Not quite. Remember, he did say "Note: This chart may err a bit on the side of caution. Many cyclists exceed the recommended widths with no problem."

And these are the ETRTO guidelines and were not created by Sheldon Brown - who BTW, I have a lot of respect for. If you do a thread search, awhile back, there was a poster who warned alarmingly about exceeding the ETRTO limits. He was reprimanded repeatedly by some very reputable members here about this. You may want to read up on this:

http://forums.roadbikereview.com/wheels-tires/tires-fit-622x18-wheel-175604.html


----------



## PJ352 (Dec 5, 2007)

Lombard said:


> Not quite. Remember, he did say "Note: This chart may err a bit on the side of caution. Many cyclists exceed the recommended widths with no problem."
> 
> And these are the ETRTO guidelines and were not created by Sheldon Brown - who BTW, I have a lot of respect for. If you do a thread search, awhile back, there was a poster who warned alarmingly about exceeding the ETRTO limits. He was reprimanded repeatedly by some very reputable members here about this.
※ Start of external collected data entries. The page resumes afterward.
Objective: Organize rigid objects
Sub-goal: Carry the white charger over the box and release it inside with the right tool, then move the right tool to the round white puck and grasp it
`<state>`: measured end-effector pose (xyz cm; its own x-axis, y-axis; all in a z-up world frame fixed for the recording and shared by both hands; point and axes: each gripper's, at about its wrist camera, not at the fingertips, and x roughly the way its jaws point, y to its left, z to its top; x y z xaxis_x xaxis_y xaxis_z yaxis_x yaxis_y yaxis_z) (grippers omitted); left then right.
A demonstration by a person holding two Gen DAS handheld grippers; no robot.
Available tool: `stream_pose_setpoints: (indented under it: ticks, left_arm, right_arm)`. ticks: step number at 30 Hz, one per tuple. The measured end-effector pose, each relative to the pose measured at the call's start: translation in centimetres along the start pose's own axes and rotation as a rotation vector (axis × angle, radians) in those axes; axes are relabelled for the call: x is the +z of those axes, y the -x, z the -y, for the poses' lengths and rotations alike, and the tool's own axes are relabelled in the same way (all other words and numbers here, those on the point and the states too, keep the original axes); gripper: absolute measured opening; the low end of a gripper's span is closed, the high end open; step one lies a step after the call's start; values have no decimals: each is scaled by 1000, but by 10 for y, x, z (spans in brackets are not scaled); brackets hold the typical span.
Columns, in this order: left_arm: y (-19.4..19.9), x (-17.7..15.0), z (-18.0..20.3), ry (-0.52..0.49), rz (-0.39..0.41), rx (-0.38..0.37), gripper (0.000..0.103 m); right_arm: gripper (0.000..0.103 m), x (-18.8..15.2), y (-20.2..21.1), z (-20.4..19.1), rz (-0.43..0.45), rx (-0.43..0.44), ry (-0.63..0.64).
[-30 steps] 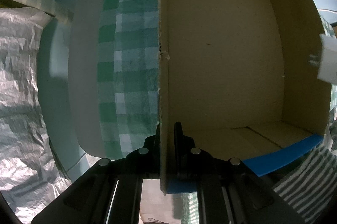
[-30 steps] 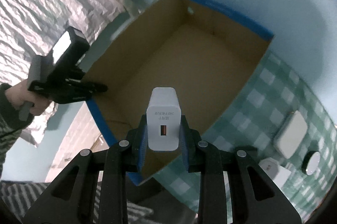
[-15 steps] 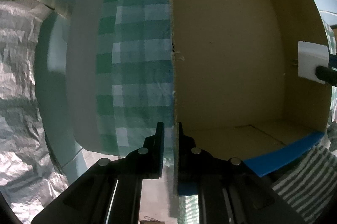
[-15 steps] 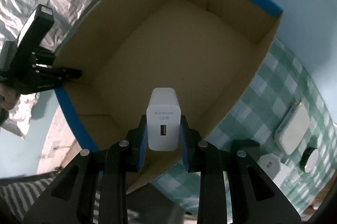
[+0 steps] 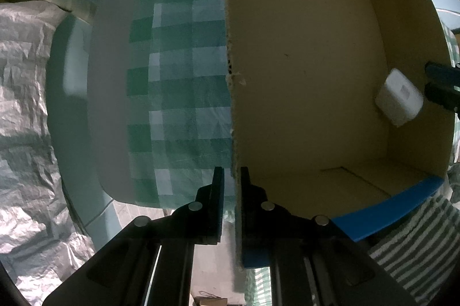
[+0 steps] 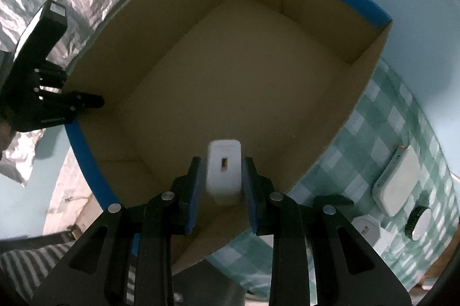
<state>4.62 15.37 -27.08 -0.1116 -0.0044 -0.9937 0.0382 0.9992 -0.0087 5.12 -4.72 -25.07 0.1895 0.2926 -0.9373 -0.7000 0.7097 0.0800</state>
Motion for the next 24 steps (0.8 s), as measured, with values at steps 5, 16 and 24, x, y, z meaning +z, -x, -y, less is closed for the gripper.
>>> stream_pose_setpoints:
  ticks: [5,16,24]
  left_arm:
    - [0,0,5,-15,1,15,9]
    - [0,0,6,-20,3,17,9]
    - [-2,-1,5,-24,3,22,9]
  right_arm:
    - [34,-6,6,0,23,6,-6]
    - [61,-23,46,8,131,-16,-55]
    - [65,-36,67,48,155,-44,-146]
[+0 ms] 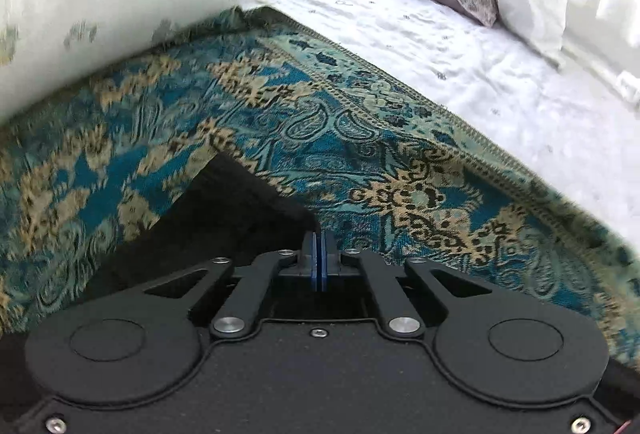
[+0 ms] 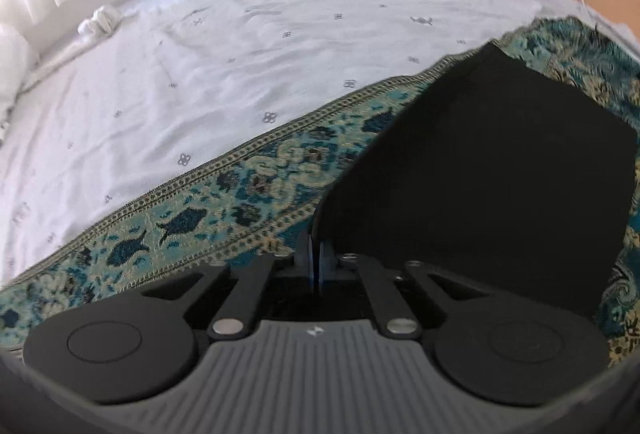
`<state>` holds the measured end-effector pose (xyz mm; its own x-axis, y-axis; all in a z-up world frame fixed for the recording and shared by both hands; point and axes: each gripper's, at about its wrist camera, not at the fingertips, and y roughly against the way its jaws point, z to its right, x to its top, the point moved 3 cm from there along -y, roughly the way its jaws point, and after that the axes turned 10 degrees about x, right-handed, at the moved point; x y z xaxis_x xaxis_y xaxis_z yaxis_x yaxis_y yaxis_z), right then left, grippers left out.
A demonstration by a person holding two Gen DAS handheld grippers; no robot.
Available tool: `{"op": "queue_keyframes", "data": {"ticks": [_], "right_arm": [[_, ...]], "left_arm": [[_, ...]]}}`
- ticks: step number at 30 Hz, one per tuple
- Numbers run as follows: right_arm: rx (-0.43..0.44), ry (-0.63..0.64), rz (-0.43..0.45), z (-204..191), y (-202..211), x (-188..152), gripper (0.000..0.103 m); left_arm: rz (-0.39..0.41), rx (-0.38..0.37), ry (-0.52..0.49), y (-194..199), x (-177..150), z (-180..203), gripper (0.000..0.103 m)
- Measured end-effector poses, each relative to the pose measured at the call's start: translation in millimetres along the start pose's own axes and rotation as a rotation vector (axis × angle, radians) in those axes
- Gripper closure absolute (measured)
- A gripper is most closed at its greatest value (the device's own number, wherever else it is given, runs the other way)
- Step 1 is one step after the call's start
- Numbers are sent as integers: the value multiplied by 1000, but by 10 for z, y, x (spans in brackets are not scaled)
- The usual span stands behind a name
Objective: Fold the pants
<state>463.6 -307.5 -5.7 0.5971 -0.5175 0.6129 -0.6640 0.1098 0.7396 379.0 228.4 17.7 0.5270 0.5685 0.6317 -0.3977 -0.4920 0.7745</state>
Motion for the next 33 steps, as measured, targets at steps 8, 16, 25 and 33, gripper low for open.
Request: {"op": "queue_keyframes", "data": {"ticks": [8, 16, 25, 33], "right_arm": [[137, -16, 34, 452, 735, -150, 99], [267, -32, 49, 1282, 1683, -667, 99], [263, -29, -19, 2072, 2435, -1664, 99], [209, 127, -104, 2200, 2755, -2252, 91]], "left_arm": [[45, -92, -10, 490, -83, -448, 100], [152, -197, -72, 1198, -486, -1251, 100], [193, -202, -97, 1628, -1206, -2077, 100], [165, -114, -117, 1542, -1590, -2531, 100]]}}
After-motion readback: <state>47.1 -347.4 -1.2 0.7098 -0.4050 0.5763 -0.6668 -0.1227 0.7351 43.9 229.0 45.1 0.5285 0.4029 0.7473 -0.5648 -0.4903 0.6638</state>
You may want to read up on this:
> 
> http://forums.roadbikereview.com/wheels-tires/tires-fit-622x18-wheel-175604.html


The chart was provided to Sheldon Brown, but by posting it, he endorsed it, then added the footnote "This chart may err a bit on the side of caution. Many cyclists exceed the recommended widths with no problem." 
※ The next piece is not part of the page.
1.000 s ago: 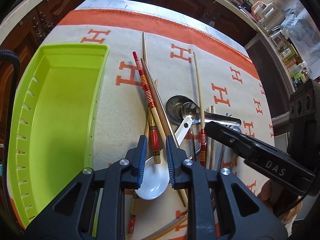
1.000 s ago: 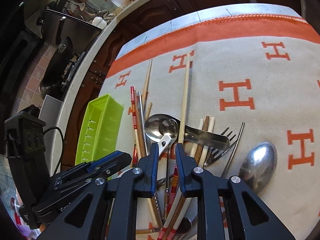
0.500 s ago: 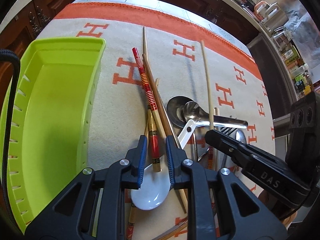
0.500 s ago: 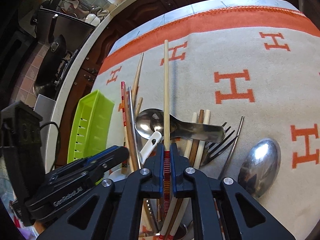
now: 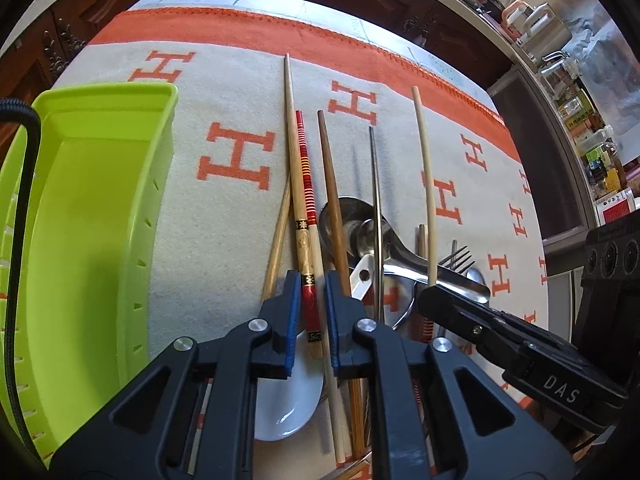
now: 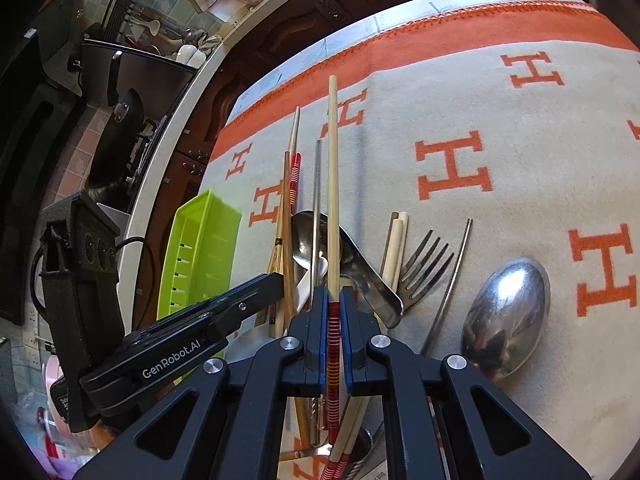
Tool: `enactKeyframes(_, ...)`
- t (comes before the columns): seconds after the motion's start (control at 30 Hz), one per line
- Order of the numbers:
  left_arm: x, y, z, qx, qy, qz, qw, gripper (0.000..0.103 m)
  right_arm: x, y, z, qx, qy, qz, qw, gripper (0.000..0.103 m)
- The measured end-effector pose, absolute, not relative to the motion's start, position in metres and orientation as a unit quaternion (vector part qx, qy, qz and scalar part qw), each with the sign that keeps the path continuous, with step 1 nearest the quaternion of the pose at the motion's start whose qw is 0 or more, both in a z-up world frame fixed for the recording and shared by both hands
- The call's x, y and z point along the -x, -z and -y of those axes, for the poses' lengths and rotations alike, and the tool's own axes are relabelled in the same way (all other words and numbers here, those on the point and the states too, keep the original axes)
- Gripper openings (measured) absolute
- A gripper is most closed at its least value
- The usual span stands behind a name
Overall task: Organize utensils
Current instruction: 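Close the right tool on a wooden chopstick while the left tool reaches into the pile, then carry the chopstick with the right tool into the green tray and open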
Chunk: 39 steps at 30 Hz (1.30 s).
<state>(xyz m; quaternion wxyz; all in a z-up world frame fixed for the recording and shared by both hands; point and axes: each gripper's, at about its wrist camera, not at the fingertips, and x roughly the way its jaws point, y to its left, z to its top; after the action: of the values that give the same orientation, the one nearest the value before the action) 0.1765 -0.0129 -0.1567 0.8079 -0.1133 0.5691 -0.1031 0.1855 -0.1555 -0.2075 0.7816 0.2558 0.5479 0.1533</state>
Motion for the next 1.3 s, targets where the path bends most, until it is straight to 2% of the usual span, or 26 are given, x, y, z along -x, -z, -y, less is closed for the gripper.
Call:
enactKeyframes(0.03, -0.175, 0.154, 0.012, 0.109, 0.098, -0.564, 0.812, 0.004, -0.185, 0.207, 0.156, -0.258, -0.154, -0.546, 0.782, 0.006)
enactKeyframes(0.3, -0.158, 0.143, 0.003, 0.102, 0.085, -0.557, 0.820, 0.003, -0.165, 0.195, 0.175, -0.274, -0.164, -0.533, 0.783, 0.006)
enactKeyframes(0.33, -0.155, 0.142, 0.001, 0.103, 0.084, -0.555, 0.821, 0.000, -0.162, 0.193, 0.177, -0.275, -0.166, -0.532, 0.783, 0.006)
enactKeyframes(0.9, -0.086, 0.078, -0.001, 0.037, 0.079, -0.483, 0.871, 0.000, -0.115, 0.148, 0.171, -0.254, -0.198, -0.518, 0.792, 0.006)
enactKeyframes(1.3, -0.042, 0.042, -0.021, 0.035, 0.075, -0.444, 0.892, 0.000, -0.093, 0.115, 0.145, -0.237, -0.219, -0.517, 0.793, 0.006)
Your addition with the DT Swiss chart (IMO) brushed aside an 'older' guideline for a 'newer' one. Implication, DT Swiss guidelines were somehow superior? 

As I said previously, this isn't a 'new' versus 'old' issue. It's a law of physics issue. All DT Swiss did was err less on the side of caution, But Sheldon's footnote covered that.

As far as any alarmist warnings of exceeding ETRTO limits, Sheldon's text covers that - paraphrasing, it depends on by how much. DT Swiss does not include such info. 

The OP's question is a good one, and IMO Migen21's first hand experiences have answered his question.


----------